Set the entries down again exactly; none may be skipped.

Content starts

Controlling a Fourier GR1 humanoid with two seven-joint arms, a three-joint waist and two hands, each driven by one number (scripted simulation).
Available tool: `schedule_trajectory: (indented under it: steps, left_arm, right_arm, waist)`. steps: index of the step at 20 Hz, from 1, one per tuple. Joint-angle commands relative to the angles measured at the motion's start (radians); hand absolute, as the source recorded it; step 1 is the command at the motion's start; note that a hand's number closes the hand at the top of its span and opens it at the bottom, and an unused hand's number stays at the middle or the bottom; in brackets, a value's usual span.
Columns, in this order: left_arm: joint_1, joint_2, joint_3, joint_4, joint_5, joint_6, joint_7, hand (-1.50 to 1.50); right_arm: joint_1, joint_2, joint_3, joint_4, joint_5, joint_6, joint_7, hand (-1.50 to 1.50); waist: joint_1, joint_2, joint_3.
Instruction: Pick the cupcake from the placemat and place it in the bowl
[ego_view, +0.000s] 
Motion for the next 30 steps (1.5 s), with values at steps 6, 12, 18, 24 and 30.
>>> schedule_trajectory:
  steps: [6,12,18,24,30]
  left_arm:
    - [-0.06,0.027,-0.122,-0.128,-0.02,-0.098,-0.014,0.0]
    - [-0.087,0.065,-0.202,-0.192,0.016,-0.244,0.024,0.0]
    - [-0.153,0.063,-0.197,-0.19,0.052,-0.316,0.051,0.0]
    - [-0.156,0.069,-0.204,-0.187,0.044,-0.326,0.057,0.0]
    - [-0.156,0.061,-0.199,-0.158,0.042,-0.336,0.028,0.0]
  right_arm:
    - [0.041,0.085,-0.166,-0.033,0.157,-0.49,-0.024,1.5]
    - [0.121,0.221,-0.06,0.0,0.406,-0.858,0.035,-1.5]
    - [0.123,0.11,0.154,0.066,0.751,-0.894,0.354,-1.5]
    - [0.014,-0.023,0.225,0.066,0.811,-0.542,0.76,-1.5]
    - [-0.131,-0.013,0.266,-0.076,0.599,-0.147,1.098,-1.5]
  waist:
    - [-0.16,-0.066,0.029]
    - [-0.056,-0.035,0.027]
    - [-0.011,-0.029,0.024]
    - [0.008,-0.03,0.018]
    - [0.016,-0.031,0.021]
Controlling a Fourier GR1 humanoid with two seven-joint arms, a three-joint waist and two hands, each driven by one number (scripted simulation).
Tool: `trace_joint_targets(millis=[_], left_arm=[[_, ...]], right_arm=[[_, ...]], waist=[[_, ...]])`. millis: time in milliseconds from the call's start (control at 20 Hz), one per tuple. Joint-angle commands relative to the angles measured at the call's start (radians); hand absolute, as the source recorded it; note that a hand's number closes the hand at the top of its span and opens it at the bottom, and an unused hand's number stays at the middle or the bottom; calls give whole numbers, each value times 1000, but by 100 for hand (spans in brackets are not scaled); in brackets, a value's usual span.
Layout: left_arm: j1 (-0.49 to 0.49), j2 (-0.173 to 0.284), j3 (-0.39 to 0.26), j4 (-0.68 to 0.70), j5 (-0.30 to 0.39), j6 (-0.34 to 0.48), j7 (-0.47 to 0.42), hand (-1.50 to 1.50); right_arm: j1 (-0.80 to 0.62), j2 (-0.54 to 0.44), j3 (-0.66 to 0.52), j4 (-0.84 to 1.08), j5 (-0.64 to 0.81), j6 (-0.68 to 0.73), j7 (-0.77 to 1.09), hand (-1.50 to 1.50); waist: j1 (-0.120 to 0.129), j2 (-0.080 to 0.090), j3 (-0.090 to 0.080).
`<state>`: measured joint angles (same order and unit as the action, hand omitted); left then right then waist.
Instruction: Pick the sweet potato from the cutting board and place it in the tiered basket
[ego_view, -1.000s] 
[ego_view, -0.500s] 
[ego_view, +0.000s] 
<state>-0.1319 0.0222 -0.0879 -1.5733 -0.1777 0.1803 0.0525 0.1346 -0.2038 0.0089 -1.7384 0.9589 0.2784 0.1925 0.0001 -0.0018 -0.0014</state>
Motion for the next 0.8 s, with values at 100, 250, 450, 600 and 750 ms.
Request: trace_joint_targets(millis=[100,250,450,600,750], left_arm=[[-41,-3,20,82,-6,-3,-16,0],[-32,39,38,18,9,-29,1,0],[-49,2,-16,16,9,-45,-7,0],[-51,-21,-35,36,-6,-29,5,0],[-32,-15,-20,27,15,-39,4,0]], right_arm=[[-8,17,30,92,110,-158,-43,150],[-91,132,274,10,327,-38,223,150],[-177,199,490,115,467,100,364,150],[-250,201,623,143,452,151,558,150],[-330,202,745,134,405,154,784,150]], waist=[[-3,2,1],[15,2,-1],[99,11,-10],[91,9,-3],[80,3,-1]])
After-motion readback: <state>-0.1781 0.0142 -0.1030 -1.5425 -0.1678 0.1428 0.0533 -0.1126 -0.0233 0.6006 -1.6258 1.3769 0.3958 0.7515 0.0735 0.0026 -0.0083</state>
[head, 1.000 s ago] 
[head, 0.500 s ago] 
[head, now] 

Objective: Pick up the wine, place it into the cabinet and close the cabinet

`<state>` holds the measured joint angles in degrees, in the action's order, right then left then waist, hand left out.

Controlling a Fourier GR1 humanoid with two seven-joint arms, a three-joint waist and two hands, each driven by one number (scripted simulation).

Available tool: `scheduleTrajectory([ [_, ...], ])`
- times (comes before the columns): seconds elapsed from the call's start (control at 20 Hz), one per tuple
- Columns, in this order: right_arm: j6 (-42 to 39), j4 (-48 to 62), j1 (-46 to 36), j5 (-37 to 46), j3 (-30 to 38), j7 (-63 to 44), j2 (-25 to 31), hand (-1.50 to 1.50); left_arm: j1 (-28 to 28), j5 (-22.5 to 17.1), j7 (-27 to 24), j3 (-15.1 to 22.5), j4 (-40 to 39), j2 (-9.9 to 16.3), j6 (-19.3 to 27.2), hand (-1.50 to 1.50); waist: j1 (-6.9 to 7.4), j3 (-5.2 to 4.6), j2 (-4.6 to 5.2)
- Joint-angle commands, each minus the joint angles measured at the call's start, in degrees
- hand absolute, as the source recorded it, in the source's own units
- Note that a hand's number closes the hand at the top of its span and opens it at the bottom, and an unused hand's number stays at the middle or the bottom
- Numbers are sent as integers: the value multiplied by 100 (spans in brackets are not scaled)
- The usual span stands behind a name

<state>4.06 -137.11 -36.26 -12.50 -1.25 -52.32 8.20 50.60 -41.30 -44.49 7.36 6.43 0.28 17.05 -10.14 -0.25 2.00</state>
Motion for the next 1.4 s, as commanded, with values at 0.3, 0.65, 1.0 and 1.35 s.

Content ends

*Expected answer*:
Controlling a Fourier GR1 humanoid with two seven-joint arms, a three-joint waist and two hands, each driven by one number (scripted simulation).
Available tool: `schedule_trajectory: (indented under it: steps, left_arm, right_arm, waist)`. steps: index of the step at 20 Hz, from 1, one per tuple. Joint-angle commands relative to the angles measured at the motion's start (radians); hand absolute, as the source recorded it; step 1 is the command at the motion's start; note that a hand's number closes the hand at the top of its span and opens it at the bottom, and an unused hand's number stays at the middle or the bottom; in brackets, a value's usual span.
Columns, in this order: left_arm: joint_1, joint_2, joint_3, joint_4, joint_5, joint_6, joint_7, hand (-1.50 to 1.50); right_arm: joint_1, joint_2, joint_3, joint_4, joint_5, joint_6, joint_7, hand (-1.50 to 1.50); waist: joint_1, joint_2, joint_3.
Instruction: Pick the cupcake from the placemat and place it in the bowl
[ego_view, +0.000s] 
Motion for the next 30 steps (1.5 s), with values at steps 6, 12, 18, 24 and 30.
>>> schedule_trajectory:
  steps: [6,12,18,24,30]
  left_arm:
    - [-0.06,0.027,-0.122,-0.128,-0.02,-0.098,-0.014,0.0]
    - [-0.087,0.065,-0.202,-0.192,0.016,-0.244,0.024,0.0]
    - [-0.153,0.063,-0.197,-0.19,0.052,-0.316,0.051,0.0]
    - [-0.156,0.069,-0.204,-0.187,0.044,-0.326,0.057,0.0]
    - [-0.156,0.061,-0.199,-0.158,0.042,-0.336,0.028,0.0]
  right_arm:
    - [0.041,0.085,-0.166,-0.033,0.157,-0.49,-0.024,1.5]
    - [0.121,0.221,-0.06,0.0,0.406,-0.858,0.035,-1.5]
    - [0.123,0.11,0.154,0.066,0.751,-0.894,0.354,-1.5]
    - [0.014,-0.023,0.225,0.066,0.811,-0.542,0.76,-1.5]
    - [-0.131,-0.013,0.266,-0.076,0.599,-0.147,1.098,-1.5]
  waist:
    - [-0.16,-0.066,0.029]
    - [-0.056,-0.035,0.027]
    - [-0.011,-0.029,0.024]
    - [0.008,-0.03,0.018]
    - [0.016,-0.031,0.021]
Controlling a Fourier GR1 humanoid with two seven-joint arms, a three-joint waist and two hands, each driven by one number (scripted simulation).
Tool: `trace_joint_targets(millis=[_], left_arm=[[_, ...]], right_arm=[[_, ...]], waist=[[_, ...]])`. millis: time in milliseconds from the call's start (control at 20 Hz), one per tuple. Joint-angle commands relative to the angles measured at the call's start (radians); hand absolute, as the source recorded it; note that a hand's number closes the hand at the top of its span and opens it at the bottom, and an unused hand's number stays at the middle or the bottom; calls give whole numbers, each value times 1000, but by 100 for hand (spans in brackets are not scaled); in brackets, a value's usual span.
Layout: left_arm: j1 (-0.49 to 0.49), j2 (-0.173 to 0.284), j3 (-0.39 to 0.26), j4 (-0.68 to 0.70), j5 (-0.30 to 0.39), j6 (-0.34 to 0.48), j7 (-0.47 to 0.42), hand (-1.50 to 1.50); right_arm: j1 (-0.80 to 0.62), j2 (-0.54 to 0.44), j3 (-0.66 to 0.52), j4 (-0.84 to 1.08), j5 (-0.64 to 0.81), j6 (-0.68 to 0.73), j7 (-0.77 to 1.09), hand (-1.50 to 1.50); waist: j1 (-0.120 to 0.129), j2 (-0.080 to 0.090), j3 (-0.090 to 0.080).
`<state>`: measured joint angles (same order and unit as the action, hand omitted); left then right then waist.
Instruction: Pick the sweet potato from the cutting board and place it in the tiered basket
[ego_view, -1.000s] 
[ego_view, -0.500s] 
[ego_view, +0.000s] 
<state>-0.1319 0.0222 -0.0879 -1.5733 -0.1777 0.1803 0.0525 0.1346 -0.2038 0.0089 -1.7384 0.9589 0.2784 0.1925 0.0001 -0.0018 -0.0014</state>
Motion for the next 0.8 s, with values at 100, 250, 450, 600 and 750 ms.
Request: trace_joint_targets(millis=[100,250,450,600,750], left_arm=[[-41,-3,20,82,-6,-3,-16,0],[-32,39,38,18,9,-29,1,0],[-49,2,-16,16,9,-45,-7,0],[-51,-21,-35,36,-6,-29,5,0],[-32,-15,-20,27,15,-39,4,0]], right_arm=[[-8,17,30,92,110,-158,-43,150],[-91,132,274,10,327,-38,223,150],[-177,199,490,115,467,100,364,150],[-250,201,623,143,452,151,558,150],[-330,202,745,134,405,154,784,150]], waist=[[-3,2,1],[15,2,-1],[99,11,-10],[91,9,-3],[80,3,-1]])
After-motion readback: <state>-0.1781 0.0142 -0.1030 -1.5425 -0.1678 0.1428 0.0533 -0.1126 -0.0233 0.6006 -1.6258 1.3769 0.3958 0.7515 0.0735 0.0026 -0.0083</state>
[head, 1.000 s ago] 
[head, 0.500 s ago] 
[head, now] 

Objective: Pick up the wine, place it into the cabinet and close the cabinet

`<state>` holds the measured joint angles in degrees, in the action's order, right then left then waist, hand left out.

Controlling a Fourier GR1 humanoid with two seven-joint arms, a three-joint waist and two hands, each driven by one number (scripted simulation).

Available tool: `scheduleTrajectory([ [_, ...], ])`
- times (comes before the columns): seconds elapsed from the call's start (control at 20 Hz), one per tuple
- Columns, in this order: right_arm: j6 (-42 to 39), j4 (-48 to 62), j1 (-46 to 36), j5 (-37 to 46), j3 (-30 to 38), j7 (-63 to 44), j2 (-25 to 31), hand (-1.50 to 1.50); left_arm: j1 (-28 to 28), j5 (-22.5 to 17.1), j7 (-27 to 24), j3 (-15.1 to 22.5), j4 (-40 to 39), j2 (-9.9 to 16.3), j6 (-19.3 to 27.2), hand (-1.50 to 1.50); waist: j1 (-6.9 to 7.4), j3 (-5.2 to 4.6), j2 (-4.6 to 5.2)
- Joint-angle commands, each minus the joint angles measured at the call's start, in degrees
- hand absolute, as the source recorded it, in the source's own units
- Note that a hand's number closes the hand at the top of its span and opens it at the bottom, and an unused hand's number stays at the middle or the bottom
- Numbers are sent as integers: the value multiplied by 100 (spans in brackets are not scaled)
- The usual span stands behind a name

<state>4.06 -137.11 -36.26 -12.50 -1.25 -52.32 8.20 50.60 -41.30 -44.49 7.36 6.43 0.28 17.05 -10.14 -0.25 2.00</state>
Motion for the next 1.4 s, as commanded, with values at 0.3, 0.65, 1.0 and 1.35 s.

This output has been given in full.